The Long Vac, refugees, musicians & wonderfully comfortable Austrian glasses

Alison: Austrian or South German…. Did I go to refugee camps? I think I went with a group of people when I was at Cambridge doing the Long Vac… a group of musicians. I went with a group of very good musicians including the grandson of Walter De La Mare, Ben De La Mare. It was a terrific experience Mil, and very sad as well. They were the last refugees that hadn’t got themselves relocated, so they were the dregs of the refugees (from the Second World War), about 1960. They were pretty old and they were very dicey, lacking in energy. [Anthony – displaced people  with jewish connections and traumas. Was that the time you met John Riches You could ask him.. Professor of Divinity]. 

I just remember tramping around and getting exhausted. There was a lot of walking uphill and walking up paths, presumably back down again. [she can’t remember] 

It was a mixed group of folk from Cambridge and Oxford. Did I tell you Ben DLM was one? And someone good Peter Renshaw, a very good violinist. And then he was engaged to a blythe cellist called Virginia. It was definitely humanitarian stuff. Oh Mil it’s so deeply back in time. 

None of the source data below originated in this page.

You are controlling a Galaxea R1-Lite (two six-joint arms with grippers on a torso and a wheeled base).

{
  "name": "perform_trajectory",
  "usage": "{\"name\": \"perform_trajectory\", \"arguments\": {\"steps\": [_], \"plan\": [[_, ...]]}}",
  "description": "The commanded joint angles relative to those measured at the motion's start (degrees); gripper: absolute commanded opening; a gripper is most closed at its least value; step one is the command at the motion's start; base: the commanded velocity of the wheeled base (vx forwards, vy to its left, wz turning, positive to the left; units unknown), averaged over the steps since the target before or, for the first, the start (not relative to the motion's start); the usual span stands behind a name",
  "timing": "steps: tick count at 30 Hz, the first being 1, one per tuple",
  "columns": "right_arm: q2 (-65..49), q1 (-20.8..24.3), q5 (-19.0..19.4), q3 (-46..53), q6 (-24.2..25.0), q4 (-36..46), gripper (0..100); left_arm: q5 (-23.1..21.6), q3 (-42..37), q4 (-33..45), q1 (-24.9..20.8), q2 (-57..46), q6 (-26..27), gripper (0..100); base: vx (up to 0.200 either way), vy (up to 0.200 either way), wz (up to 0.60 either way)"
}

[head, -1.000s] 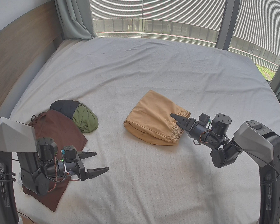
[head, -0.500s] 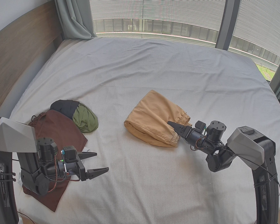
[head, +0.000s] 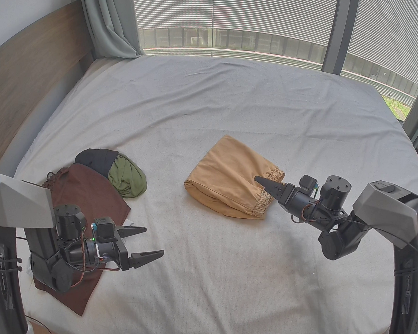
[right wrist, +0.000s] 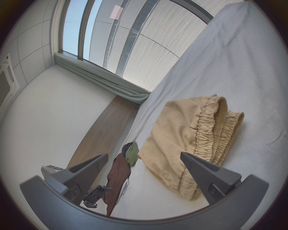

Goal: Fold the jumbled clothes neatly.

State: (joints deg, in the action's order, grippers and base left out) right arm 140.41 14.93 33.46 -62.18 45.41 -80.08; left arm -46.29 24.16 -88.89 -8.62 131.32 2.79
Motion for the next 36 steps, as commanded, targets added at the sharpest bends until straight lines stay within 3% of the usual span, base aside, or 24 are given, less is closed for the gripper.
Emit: {"name": "perform_trajectory", "arguments": {"steps": [1,6,10,12,16,27,36], "plan": [[-15.8,2.6,-0.1,16.7,-7.9,-3.3,100,-0.6,-4.8,-0.1,-1.0,-8.0,0.2,100,0.0,0.0,0.0],[-22.5,4.9,-1.4,26.2,-13.7,-3.6,100,-1.4,-8.3,-0.1,-1.9,-12.7,0.3,100,0.0,0.0,0.0],[-25.9,7.0,-7.7,32.7,-23.2,-3.7,100,-2.1,-10.3,0.0,-2.5,-16.2,1.8,100,0.0,0.0,0.0],[-26.7,7.0,-10.5,35.7,-30.1,-3.7,100,-5.0,-11.3,0.0,-2.5,-17.1,4.8,100,0.0,0.0,0.0],[-26.7,7.0,-13.9,39.3,-36.4,-5.0,100,-6.3,-15.4,0.1,-3.0,-21.3,5.6,100,0.0,0.0,0.0],[-35.2,6.4,-15.1,47.9,-37.2,-8.1,100,-6.1,-23.0,0.1,-8.2,-33.9,5.2,100,0.0,0.0,0.0],[-44.2,4.7,-15.1,51.9,-37.4,-7.6,100,-5.7,-24.2,1.1,-8.7,-45.0,4.9,100,0.0,0.0,0.0]]}}
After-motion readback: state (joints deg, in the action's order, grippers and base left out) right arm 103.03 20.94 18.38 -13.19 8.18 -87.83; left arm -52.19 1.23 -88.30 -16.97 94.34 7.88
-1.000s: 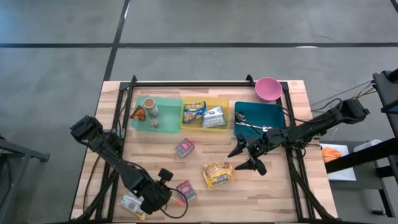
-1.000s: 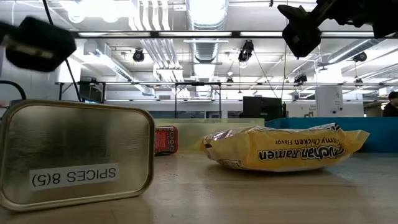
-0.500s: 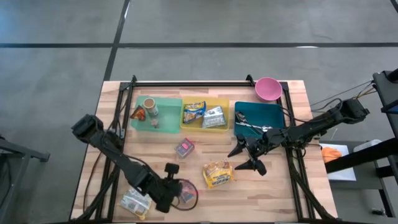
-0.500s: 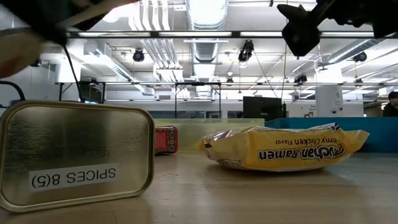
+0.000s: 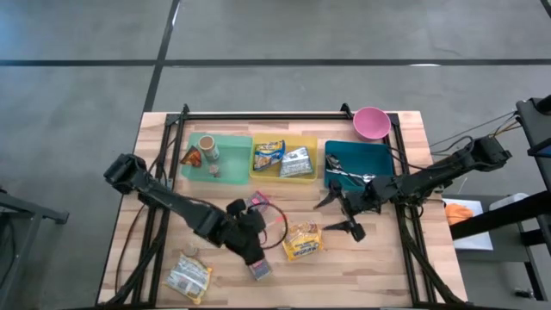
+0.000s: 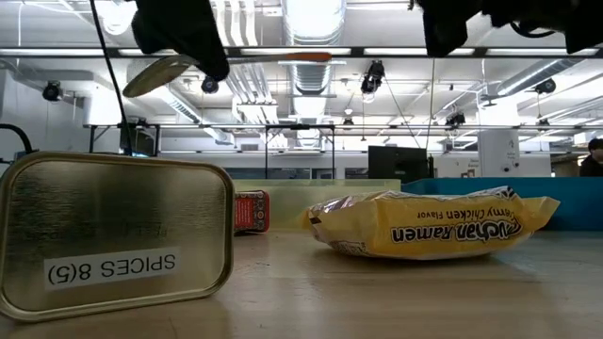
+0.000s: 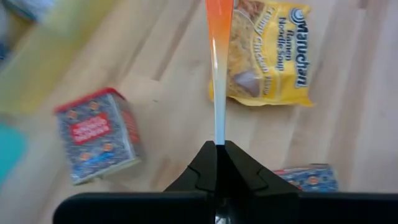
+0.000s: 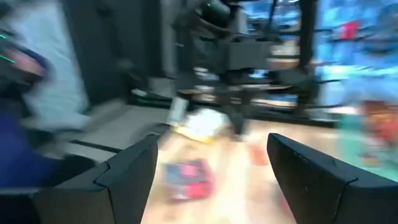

[Do you think that’s where you first encountered these glasses?] 

Yes they were there and the nicest ones had amber coloured stems. 

Anthony – the ones nearest you are the newest which is why we still have four… I reckon when we married she would have brought that one with her, and some similar to the nearest one, but we’d probably broken them all [and replaced]. 

[in Oxfam] there was an absolute bonanza. A display of 6 or 12 in the window. 

They’re wonderfully comfortable to grasp Mil. I’m sure you found them in the pubs and restaurants [in Austria] I loathed beer. I’m sorry Mil, memory lane is foggy.